#### [EXERCISE DESCRIPTION]
What follows is a set of records. Retype them exactly, leaving out the pictures.

[Data extracted from a collection]
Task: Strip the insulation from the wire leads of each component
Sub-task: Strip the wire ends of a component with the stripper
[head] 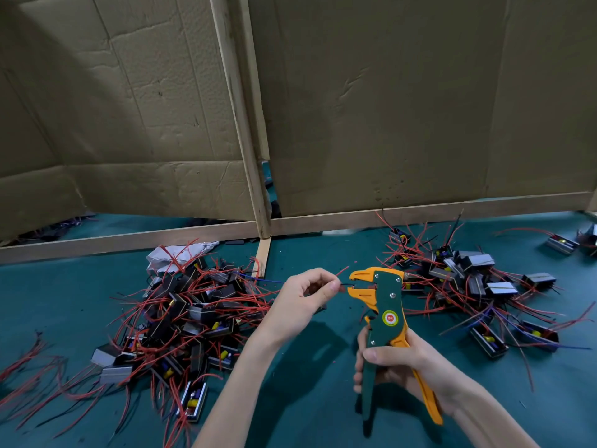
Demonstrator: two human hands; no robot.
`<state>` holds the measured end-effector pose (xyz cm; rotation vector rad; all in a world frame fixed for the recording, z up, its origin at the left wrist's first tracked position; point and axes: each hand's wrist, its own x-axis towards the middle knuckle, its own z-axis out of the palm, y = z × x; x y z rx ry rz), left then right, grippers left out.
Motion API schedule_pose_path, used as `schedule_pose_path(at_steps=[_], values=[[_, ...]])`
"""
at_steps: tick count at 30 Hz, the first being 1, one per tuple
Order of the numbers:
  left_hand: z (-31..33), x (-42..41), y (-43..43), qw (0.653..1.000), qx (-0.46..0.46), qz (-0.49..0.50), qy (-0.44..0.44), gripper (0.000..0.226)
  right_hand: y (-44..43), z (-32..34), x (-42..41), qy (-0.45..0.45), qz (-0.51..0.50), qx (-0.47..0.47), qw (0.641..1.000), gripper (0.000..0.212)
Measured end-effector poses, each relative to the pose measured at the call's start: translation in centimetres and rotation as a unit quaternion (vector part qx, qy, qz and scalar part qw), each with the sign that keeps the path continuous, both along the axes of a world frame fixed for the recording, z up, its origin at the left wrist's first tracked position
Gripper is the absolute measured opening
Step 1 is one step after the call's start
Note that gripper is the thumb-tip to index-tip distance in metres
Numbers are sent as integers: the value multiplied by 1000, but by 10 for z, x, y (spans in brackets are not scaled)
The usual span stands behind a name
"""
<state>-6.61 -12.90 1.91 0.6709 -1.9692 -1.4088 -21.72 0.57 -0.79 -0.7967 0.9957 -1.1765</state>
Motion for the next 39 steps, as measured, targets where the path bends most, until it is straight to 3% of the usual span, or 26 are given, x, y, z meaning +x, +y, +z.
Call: schedule_pose_path(at_steps=[16, 22, 25, 28, 30, 33, 39], values=[[5, 8, -2, 998, 22, -51, -40, 21, 1, -3, 8, 5, 7, 22, 1000, 27], [6, 15, -6, 996, 26, -66, -52, 17, 4, -5, 25, 37, -45, 81, 995, 35], [5, 17, -8, 996, 33, -68, -51, 16, 5, -5, 39, 37, -83, 92, 992, 27], [-1, 13, -7, 996, 42, -42, -63, 16, 2, -12, 49, 52, -146, 92, 984, 32], [-5, 6, -5, 997, 32, -21, -72, 18, 0, -13, 51, 3, -169, 77, 983, 25], [-6, -1, -6, 992, -59, 53, -98, 17, -5, -9, 47, -103, -157, 46, 981, 14], [20, -27, -3, 962, -178, 205, -29, 10, -12, -14, 32, -141, -171, 54, 974, 14]])
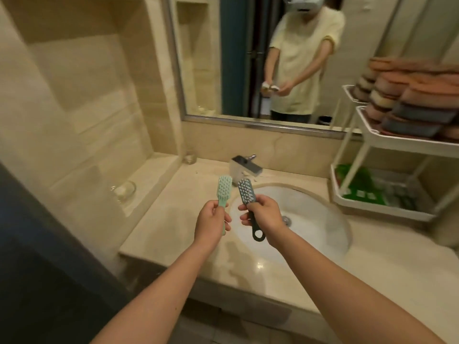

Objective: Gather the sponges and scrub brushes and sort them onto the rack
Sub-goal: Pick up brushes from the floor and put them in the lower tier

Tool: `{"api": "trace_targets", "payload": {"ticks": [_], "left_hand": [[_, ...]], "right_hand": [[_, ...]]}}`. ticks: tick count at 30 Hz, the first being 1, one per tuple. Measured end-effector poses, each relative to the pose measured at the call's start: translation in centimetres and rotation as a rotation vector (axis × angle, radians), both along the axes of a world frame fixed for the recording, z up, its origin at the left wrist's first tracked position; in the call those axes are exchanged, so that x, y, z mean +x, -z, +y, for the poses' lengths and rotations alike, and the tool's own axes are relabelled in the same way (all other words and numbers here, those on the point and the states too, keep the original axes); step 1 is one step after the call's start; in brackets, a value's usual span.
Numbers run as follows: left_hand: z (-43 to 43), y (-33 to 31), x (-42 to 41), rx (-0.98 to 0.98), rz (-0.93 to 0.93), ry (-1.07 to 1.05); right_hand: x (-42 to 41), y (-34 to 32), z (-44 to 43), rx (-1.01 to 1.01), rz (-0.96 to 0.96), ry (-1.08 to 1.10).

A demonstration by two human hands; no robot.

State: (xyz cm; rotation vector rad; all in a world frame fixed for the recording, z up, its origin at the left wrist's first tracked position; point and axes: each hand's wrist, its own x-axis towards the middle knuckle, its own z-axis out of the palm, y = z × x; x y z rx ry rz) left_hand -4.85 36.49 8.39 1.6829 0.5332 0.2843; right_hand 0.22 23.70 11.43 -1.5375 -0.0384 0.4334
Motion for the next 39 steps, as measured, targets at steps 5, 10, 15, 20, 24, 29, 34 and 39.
{"api": "trace_targets", "payload": {"ticks": [5, 10, 15, 20, 24, 29, 34, 39], "left_hand": [[-5.5, -0.4, 1.7, -0.027, -0.002, 0.205], [-9.9, -0.9, 3.0, 0.014, 0.013, 0.338], [-13.8, -1.1, 4.8, 0.03, 0.039, 0.439], [-18.4, -1.1, 8.0, 0.073, 0.064, 0.506], [-22.7, -0.9, 11.3, 0.092, 0.092, 0.537], [-27.3, -0.7, 15.7, -0.017, 0.126, 0.585], [-32.1, -0.1, 20.5, -0.114, 0.076, 0.549], [-35.3, 0.3, 24.0, -0.024, 0.017, 0.535]], "right_hand": [[-0.4, 0.0, -6.1, -0.018, -0.007, 0.203], [-0.5, 0.8, -10.9, -0.063, -0.001, 0.378], [0.5, 1.3, -14.9, -0.074, 0.018, 0.495], [3.0, 2.0, -19.3, -0.119, 0.017, 0.581], [5.9, 2.3, -23.5, -0.152, 0.052, 0.64], [9.8, 2.2, -28.2, -0.113, 0.065, 0.639], [14.3, 2.8, -32.4, -0.101, 0.069, 0.631], [17.6, 3.2, -35.6, -0.309, -0.069, 0.595]]}}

#### [TASK RESULT]
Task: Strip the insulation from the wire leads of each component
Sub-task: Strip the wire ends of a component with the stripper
[head] 
Demonstrator: two human hands; no robot.
`<state>` holds the measured end-effector pose (xyz cm; rotation vector rad; all in a world frame fixed for the recording, z up, its origin at the left wrist's first tracked position; point and axes: each hand's wrist, its own x-axis towards the middle knuckle, its own z-axis out of the palm, y = z × x; x y z rx ry rz), left then right, grippers left out.
Motion API schedule_pose_path, used as `schedule_pose_path(at_steps=[_], values=[[_, ...]])`
"""
at_steps: tick count at 30 Hz, the first being 1, one per tuple
Order of the numbers:
  left_hand: z (-31..33), x (-42..41), y (-43..43), qw (0.653..1.000), qx (-0.46..0.46), qz (-0.49..0.50), qy (-0.44..0.44), gripper (0.000..0.226)
  right_hand: y (-44..43), z (-32..34), x (-42..41), qy (-0.45..0.45), qz (-0.51..0.50), qx (-0.47..0.47), qw (0.641..1.000), gripper (0.000..0.212)
Measured end-effector poses, each relative to the pose measured at the call's start: translation in centimetres and rotation as a unit quaternion (vector part qx, qy, qz and scalar part qw), each with the sign that keeps the path continuous, both along the axes of a world frame fixed for the recording, z up, its origin at the left wrist's first tracked position
Gripper is the absolute measured opening
Step 1 is one step after the call's start
Note that gripper is the thumb-tip to index-tip distance in metres
Numbers are sent as integers: the value multiplied by 1000, but by 10 for z, x, y (spans in brackets are not scaled)
The usual span stands behind a name
"""
<state>-6.61 -12.90 1.91 0.6709 -1.9692 -1.4088 -21.72 0.57 -0.79 -0.7967 0.9957 -1.1765</state>
Motion for the next 39 steps, as measured, targets where the path bends most, until it is straight to 3% of the usual span, or 26 are given, x, y, z meaning +x, +y, +z.
Call: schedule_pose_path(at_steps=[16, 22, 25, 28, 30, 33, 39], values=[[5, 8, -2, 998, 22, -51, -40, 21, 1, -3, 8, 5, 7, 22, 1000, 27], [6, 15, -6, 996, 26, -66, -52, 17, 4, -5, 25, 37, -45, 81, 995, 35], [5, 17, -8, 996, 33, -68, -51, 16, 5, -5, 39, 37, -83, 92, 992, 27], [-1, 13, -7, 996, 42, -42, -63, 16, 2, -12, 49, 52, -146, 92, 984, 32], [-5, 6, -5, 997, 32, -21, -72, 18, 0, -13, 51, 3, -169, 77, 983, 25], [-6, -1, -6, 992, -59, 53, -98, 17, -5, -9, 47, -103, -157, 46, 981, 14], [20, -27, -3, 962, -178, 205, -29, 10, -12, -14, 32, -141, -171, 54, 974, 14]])

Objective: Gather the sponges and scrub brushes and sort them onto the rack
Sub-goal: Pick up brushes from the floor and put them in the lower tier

Tool: `{"api": "trace_targets", "payload": {"ticks": [_], "left_hand": [[_, ...]], "right_hand": [[_, ...]]}}`. ticks: tick count at 30 Hz, the first being 1, one per tuple. Measured end-effector poses, each relative to the pose measured at the call's start: translation in centimetres and rotation as a rotation vector (axis × angle, radians), both along the axes of a world frame fixed for the recording, z up, its origin at the left wrist's first tracked position; in the call those axes are exchanged, so that x, y, z mean +x, -z, +y, for the poses' lengths and rotations alike, and the tool's own axes are relabelled in the same way (all other words and numbers here, those on the point and the states too, keep the original axes); step 1 is one step after the call's start; in brackets, a value's usual span.
Numbers run as follows: left_hand: z (-43 to 43), y (-33 to 31), x (-42 to 41), rx (-0.98 to 0.98), rz (-0.93 to 0.93), ry (-1.07 to 1.05); right_hand: x (-42 to 41), y (-34 to 32), z (-44 to 43), rx (-1.01 to 1.01), rz (-0.96 to 0.96), ry (-1.08 to 1.10).

A demonstration by two human hands; no robot.

State: (xyz cm; rotation vector rad; all in a world frame fixed for the recording, z up, its origin at the left wrist's first tracked position; point and axes: each hand's wrist, its own x-axis towards the middle knuckle, its own z-axis out of the palm, y = z × x; x y z rx ry rz) left_hand -4.85 36.49 8.39 1.6829 0.5332 0.2843; right_hand 0.22 23.70 11.43 -1.5375 -0.0384 0.4334
Motion for the next 39 steps, as measured, targets at steps 5, 10, 15, 20, 24, 29, 34 and 39.
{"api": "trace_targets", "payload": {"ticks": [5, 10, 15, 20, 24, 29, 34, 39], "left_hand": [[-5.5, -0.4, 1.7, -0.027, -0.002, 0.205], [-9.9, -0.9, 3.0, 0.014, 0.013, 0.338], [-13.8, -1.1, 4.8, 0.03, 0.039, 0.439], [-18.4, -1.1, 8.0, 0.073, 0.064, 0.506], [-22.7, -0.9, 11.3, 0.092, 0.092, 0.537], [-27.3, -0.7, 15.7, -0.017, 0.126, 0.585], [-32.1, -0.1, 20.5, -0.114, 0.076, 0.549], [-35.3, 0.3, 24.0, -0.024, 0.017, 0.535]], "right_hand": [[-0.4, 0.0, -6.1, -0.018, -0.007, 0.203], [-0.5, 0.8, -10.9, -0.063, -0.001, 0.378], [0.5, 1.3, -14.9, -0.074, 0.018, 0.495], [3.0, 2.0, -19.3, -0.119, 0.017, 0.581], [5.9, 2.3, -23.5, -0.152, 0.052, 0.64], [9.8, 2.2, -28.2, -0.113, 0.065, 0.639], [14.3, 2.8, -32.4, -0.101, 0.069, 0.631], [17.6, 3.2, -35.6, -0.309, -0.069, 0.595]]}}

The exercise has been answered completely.